Transcribe each line of the material with no alterations.

= Beginning of Section =

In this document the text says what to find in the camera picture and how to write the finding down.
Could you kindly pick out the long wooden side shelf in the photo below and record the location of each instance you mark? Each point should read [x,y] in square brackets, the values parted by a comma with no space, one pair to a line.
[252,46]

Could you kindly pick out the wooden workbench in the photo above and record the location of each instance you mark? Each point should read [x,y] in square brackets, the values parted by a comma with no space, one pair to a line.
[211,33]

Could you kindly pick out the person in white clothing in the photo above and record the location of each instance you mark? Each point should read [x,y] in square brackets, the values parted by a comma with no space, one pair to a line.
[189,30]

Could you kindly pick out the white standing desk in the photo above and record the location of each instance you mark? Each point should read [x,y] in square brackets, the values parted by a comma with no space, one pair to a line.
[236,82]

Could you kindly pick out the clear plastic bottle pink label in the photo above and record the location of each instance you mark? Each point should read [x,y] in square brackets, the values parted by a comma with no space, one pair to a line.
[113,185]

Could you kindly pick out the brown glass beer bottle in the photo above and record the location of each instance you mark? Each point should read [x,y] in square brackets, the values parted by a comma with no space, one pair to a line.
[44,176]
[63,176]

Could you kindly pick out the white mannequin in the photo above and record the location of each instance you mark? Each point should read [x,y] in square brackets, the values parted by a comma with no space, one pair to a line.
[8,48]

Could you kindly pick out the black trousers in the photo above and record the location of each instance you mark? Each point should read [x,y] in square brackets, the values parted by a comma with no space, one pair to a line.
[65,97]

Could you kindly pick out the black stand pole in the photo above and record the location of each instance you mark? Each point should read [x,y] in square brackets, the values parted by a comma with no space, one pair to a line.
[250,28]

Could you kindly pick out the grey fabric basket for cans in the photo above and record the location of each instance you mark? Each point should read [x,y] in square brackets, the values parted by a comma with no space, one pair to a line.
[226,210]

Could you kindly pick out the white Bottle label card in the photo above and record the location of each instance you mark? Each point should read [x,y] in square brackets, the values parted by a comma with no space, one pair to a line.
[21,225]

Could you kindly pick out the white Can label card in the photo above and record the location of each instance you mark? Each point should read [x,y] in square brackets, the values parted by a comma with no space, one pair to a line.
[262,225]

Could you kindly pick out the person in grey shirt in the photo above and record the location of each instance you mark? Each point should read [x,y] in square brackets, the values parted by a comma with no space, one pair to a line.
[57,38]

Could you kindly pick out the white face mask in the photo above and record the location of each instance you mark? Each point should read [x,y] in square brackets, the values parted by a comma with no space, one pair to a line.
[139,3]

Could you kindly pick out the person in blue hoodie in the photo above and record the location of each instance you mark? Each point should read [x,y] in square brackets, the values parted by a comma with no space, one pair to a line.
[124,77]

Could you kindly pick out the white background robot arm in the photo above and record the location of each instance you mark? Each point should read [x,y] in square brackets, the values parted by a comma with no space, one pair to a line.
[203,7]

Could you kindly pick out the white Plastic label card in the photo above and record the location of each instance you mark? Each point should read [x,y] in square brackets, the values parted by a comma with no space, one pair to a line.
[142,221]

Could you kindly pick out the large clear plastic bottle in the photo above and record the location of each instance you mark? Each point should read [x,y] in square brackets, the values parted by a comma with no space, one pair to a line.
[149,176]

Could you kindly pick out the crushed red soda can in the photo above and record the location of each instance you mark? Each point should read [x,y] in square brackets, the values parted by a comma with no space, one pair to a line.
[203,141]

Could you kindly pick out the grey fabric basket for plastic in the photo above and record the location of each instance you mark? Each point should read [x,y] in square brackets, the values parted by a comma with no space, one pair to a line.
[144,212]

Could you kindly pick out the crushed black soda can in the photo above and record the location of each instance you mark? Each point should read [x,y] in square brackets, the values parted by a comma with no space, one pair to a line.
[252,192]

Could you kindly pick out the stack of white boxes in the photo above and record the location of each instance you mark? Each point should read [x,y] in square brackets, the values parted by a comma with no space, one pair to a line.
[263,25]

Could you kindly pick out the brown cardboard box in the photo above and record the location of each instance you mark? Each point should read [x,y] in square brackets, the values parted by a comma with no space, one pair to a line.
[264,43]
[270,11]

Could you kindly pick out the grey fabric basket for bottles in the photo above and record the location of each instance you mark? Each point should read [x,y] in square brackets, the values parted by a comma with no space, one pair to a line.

= End of Section =

**RESPONSE TO THE EXERCISE**
In this document the text says what to find in the camera picture and how to write the finding down.
Could you kindly pick out the long wooden side shelf in the photo below and record the location of each instance you mark? Each point should read [x,y] in square brackets, the values parted by a comma with no space, one pair to a line.
[252,46]

Could you kindly pick out the wooden workbench in the photo above and record the location of each instance you mark? Each point should read [x,y] in square brackets, the values parted by a comma with no space, one pair to a line.
[211,33]

Could you kindly pick out the person in white clothing in the photo above and record the location of each instance you mark? Each point should read [x,y] in square brackets, the values parted by a comma with no space, one pair to a line.
[189,30]

Could you kindly pick out the white standing desk in the photo above and record the location of each instance you mark? Each point should read [x,y] in square brackets, the values parted by a comma with no space, one pair to a line.
[236,82]

Could you kindly pick out the clear plastic bottle pink label in the photo above and record the location of each instance you mark? Each point should read [x,y] in square brackets, the values parted by a comma with no space, one pair to a line.
[113,185]

Could you kindly pick out the brown glass beer bottle in the photo above and record the location of each instance you mark? Each point should read [x,y] in square brackets, the values parted by a comma with no space, one pair to a line.
[44,176]
[63,176]

Could you kindly pick out the white mannequin in the photo above and record the location of each instance you mark? Each point should read [x,y] in square brackets, the values parted by a comma with no space, one pair to a line.
[8,48]

Could you kindly pick out the black trousers in the photo above and record the location of each instance you mark? Each point should read [x,y] in square brackets, the values parted by a comma with no space, one pair to a line.
[65,97]

Could you kindly pick out the black stand pole in the photo above and record the location of each instance you mark? Each point should read [x,y] in square brackets, the values parted by a comma with no space, one pair to a line.
[250,28]

Could you kindly pick out the grey fabric basket for cans in the photo above and record the location of each instance you mark? Each point should read [x,y] in square brackets, the values parted by a comma with no space, one pair to a line.
[226,210]

Could you kindly pick out the white Bottle label card in the photo above and record the location of each instance you mark? Each point should read [x,y] in square brackets, the values parted by a comma with no space, one pair to a line.
[21,225]

Could you kindly pick out the white Can label card in the photo above and record the location of each instance you mark? Each point should read [x,y] in square brackets, the values parted by a comma with no space, one pair to a line.
[262,225]

Could you kindly pick out the person in grey shirt in the photo above and record the location of each instance you mark? Each point should read [x,y] in square brackets, the values parted by a comma with no space, one pair to a line.
[57,38]

Could you kindly pick out the white face mask in the photo above and record the location of each instance you mark? Each point should read [x,y] in square brackets, the values parted by a comma with no space, one pair to a line.
[139,3]

Could you kindly pick out the person in blue hoodie in the photo above and record the location of each instance you mark? Each point should read [x,y] in square brackets, the values parted by a comma with no space, one pair to a line.
[124,77]

Could you kindly pick out the white background robot arm in the photo above and record the location of each instance you mark? Each point should read [x,y] in square brackets, the values parted by a comma with no space, one pair to a line.
[203,7]

Could you kindly pick out the white Plastic label card in the photo above and record the location of each instance you mark? Each point should read [x,y] in square brackets, the values parted by a comma with no space, one pair to a line.
[142,221]

Could you kindly pick out the large clear plastic bottle in the photo above and record the location of each instance you mark? Each point should read [x,y] in square brackets, the values parted by a comma with no space, one pair to a line.
[149,176]

Could you kindly pick out the crushed red soda can in the photo above and record the location of each instance you mark? Each point should read [x,y] in square brackets, the values parted by a comma with no space, one pair to a line.
[203,141]

Could you kindly pick out the grey fabric basket for plastic in the photo above and record the location of each instance you mark? Each point should read [x,y] in square brackets, the values parted by a comma with no space, one pair to a line.
[144,212]

Could you kindly pick out the crushed black soda can in the photo above and record the location of each instance you mark? Each point should read [x,y] in square brackets, the values parted by a comma with no space, one pair to a line.
[252,192]

Could you kindly pick out the stack of white boxes in the photo above and record the location of each instance you mark? Each point should read [x,y] in square brackets, the values parted by a comma with no space, one pair to a line.
[263,25]

Could you kindly pick out the brown cardboard box in the photo above and record the location of each instance you mark? Each point should read [x,y] in square brackets, the values parted by a comma with no space, one pair to a line.
[264,43]
[270,11]

Could you kindly pick out the grey fabric basket for bottles in the photo above and record the location of each instance you mark? Each point should read [x,y] in square brackets, the values parted by a comma with no space, one pair to a line.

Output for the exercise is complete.